Dataset excerpt
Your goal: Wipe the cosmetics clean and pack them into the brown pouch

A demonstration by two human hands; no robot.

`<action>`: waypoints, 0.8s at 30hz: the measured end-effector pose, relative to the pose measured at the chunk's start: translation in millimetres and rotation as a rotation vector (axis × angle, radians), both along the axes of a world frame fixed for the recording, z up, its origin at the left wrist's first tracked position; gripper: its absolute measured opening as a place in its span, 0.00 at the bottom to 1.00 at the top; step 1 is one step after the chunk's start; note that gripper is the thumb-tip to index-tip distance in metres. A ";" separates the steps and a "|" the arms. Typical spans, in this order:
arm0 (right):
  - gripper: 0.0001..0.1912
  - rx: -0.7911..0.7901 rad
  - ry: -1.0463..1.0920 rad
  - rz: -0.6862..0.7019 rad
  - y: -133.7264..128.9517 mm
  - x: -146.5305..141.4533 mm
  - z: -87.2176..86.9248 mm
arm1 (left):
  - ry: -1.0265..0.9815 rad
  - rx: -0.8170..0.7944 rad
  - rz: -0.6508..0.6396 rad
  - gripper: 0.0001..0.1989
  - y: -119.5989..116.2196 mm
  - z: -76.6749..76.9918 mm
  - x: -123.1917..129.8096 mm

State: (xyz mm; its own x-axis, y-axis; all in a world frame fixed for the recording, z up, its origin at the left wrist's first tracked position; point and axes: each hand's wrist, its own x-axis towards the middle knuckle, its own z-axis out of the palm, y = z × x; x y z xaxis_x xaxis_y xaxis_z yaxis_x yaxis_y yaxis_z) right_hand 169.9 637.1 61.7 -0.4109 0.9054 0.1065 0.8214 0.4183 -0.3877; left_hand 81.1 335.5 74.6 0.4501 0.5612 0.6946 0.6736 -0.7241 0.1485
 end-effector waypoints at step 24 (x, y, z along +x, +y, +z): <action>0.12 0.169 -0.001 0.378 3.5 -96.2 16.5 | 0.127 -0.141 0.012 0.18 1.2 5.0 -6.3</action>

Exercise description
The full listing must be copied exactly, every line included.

Task solution
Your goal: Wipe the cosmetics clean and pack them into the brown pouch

A demonstration by two human hands; no robot.

`<action>`: waypoints, 0.8s at 30hz: the measured end-effector pose, relative to the pose measured at the chunk's start: translation in millimetres and rotation as a rotation vector (axis × angle, radians), both along the axes of a world frame fixed for the recording, z up, its origin at the left wrist's first tracked position; gripper: its absolute measured opening as a place in its span, 0.00 at the bottom to 1.00 at the top; step 1 is one step after the chunk's start; note that gripper is the thumb-tip to index-tip distance in metres. A ";" separates the steps and a "|" the arms. Typical spans, in this order:
arm0 (right):
  - gripper: 0.0001..0.1912
  - rx: -0.7911..0.7901 rad
  - ry: -1.0463..1.0920 rad
  - rz: -0.6862..0.7019 rad
  - y: -133.7264..128.9517 mm
  - x: -146.5305..141.4533 mm
  - z: -87.2176..86.9248 mm
arm1 (left):
  - ry: -1.0265..0.9815 rad
  - rx: -0.8170..0.7944 rad
  - rz: -0.6508..0.6396 rad
  - gripper: 0.0001..0.1989
  - y: -119.5989..116.2196 mm
  - z: -76.6749..76.9918 mm
  - x: -123.1917..129.8096 mm

State: (xyz mm; its own x-axis, y-axis; all in a world frame fixed for the recording, z up, its origin at the left wrist's first tracked position; point and axes: each hand's wrist, its own x-axis towards the middle knuckle, its own z-axis out of the palm, y = z × x; x y z xaxis_x xaxis_y xaxis_z yaxis_x yaxis_y yaxis_z) right_hand 169.9 637.1 61.7 -0.4109 0.9054 0.1065 0.8214 0.4183 -0.3877; left_hand 81.1 335.5 74.6 0.4501 0.5612 0.6946 0.6736 -0.7241 0.1485
 end-effector waypoints at step 24 (x, y, z along +x, +y, +z): <action>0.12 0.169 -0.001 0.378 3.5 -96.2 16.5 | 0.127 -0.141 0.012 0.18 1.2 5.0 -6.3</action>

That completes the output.